Task to carry out: Please write out the data below once more, exactly as it stands.

►

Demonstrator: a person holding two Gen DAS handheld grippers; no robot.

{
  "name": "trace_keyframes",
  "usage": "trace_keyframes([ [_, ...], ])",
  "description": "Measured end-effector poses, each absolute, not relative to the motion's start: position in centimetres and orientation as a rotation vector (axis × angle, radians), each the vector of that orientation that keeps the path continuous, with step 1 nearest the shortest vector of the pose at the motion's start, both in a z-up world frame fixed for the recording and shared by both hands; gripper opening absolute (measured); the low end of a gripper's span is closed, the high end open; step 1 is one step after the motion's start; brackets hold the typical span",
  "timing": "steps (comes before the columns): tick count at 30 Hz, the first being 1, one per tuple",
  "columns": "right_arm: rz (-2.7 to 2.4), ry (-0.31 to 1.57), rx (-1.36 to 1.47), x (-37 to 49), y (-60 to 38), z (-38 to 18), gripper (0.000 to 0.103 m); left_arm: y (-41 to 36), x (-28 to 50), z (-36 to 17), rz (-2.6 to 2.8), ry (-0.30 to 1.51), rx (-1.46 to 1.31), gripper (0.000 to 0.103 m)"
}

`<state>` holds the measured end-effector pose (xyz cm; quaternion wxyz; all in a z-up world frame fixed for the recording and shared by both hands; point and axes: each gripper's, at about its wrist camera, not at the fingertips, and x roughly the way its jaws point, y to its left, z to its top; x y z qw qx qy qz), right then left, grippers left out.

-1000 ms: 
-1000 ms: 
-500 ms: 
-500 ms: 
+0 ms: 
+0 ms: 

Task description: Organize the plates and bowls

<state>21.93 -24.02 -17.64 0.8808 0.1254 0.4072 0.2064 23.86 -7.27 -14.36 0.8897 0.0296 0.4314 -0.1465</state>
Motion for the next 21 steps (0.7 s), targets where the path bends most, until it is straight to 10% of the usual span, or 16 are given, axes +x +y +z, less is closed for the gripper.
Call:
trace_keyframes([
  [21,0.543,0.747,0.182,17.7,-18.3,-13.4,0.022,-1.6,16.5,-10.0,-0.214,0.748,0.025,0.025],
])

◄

Exercise result:
Demonstrator: a person holding two Gen DAS handheld grippers; no robot.

{
  "name": "trace_keyframes",
  "usage": "trace_keyframes([ [_, ...], ])",
  "description": "Measured end-effector poses, each absolute, not relative to the motion's start: position in centimetres and orientation as a rotation vector (axis × angle, radians), each the vector of that orientation that keeps the path continuous, with step 1 nearest the shortest vector of the pose at the motion's start, both in a z-up world frame fixed for the recording and shared by both hands; gripper opening absolute (measured); the low end of a gripper's span is closed, the high end open; step 1 is one step after the motion's start; brackets hold the typical span",
  "timing": "steps (comes before the columns): tick count at 30 Hz, the first being 1, one per tuple",
  "columns": "right_arm: rz (-2.7 to 2.4), ry (-0.31 to 1.57), rx (-1.36 to 1.47), x (-37 to 49), y (-60 to 38), z (-38 to 18), gripper (0.000 to 0.103 m); left_arm: y (-41 to 36), x (-28 to 50), z (-36 to 17), rz (-2.6 to 2.8), ry (-0.30 to 1.51), rx (-1.46 to 1.31), gripper (0.000 to 0.103 m)"
}

`<state>` holds the measured end-effector pose (xyz cm; quaternion wxyz; all in a z-up world frame fixed for the recording and shared by both hands; point and axes: each gripper's, at about its wrist camera, not at the fingertips, and x roughly the way its jaws point, y to its left, z to its top; x y z qw qx qy qz), right then left, grippers left out.

-1000 ms: 
-1000 ms: 
-500 ms: 
-500 ms: 
+0 ms: 
+0 ms: 

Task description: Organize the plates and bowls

<state>21.93 -24.02 -17.64 0.8808 0.1254 0.4072 0.2064 23.86 -7.27 -14.36 0.8897 0.0296 0.4314 -0.1465</state>
Motion for the next 21 steps (0.7 s), targets where the path bends most, until it is straight to 10% of the usual span, or 16 are given, axes +x +y +z, less is closed for the gripper.
Call:
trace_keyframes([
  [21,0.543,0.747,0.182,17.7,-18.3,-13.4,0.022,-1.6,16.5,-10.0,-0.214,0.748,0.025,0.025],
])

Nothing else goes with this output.